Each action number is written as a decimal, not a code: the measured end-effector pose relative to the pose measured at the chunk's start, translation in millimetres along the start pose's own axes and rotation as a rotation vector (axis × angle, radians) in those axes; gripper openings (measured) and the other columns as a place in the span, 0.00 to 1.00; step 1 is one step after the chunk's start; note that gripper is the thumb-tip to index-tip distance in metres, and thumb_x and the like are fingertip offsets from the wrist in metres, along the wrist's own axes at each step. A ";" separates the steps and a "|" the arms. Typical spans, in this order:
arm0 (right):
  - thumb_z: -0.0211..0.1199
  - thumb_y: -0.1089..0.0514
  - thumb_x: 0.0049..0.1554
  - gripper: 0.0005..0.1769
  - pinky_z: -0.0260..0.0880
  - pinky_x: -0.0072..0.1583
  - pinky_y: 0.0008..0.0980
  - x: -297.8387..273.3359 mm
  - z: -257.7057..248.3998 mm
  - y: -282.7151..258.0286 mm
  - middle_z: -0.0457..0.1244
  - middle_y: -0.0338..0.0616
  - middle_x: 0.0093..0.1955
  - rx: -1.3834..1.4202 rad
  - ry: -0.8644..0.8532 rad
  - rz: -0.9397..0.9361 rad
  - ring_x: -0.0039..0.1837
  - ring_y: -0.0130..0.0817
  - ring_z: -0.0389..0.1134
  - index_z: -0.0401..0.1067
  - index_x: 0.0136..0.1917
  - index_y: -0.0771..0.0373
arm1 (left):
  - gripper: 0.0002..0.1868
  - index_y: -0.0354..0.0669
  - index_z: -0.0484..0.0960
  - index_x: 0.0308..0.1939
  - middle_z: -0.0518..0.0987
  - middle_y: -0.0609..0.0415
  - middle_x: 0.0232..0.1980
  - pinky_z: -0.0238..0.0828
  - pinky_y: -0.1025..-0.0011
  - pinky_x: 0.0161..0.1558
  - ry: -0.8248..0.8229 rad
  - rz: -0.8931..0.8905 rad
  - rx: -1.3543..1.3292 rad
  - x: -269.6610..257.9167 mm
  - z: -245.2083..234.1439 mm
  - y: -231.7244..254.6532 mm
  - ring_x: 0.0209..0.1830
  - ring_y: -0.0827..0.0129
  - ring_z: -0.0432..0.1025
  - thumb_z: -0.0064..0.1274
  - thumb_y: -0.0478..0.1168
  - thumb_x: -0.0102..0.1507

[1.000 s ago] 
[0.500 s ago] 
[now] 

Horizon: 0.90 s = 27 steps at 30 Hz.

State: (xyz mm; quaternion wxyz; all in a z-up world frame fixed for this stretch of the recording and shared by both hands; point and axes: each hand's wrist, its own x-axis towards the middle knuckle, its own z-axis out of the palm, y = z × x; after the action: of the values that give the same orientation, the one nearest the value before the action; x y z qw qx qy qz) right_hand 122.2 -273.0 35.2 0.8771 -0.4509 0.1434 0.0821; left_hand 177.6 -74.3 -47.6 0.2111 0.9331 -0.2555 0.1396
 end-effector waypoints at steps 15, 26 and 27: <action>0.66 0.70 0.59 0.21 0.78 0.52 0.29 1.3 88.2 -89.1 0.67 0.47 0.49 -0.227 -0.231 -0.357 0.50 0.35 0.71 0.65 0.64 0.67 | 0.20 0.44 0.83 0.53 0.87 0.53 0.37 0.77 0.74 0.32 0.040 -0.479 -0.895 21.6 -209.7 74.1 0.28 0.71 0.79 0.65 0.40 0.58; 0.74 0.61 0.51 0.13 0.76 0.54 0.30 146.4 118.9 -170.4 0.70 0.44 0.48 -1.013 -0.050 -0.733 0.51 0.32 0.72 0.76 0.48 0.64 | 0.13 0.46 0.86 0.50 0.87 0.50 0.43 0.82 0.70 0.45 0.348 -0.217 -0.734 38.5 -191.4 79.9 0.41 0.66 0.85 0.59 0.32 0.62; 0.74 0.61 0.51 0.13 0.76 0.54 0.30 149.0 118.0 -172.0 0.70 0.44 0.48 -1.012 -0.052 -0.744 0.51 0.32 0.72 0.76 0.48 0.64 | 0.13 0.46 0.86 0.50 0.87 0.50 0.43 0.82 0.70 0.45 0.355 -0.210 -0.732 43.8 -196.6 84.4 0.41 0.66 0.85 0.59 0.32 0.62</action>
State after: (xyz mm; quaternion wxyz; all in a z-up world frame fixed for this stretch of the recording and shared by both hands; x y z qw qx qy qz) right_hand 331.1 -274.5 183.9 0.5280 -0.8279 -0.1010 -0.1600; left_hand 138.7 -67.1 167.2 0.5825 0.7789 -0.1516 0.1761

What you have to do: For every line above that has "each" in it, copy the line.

Exercise output:
Each action number is written as a decimal, not a code: the measured end-effector pose relative to the pose measured at the chunk's start, translation in millimetres along the start pose's own axes and rotation as a rotation vector (axis × angle, radians) in those axes; gripper openings (measured) and the other columns as a place in the span, 0.00 to 1.00; step 1 is one step after the chunk's start; note that gripper is the thumb-tip to index-tip distance in metres, and thumb_x and the like are fingertip offsets from the wrist in metres, along the wrist's own axes at each step. A ";" separates the steps and a "|" the arms. Typical spans, in this order:
State: (xyz mm; quaternion wxyz; all in a z-up world frame fixed for this stretch of the recording and shared by both hands; point and axes: each hand's wrist, its own x-axis towards the middle knuckle, its own z-axis out of the palm, y = z × x; after the action: of the values that give the same orientation, the one nearest the value before the action; x y z qw qx qy qz) right_hand 122.2 -273.0 35.2 0.8771 -0.4509 0.1434 0.0821; left_hand 177.6 -74.3 -47.6 0.2111 0.9331 -0.2555 0.1396

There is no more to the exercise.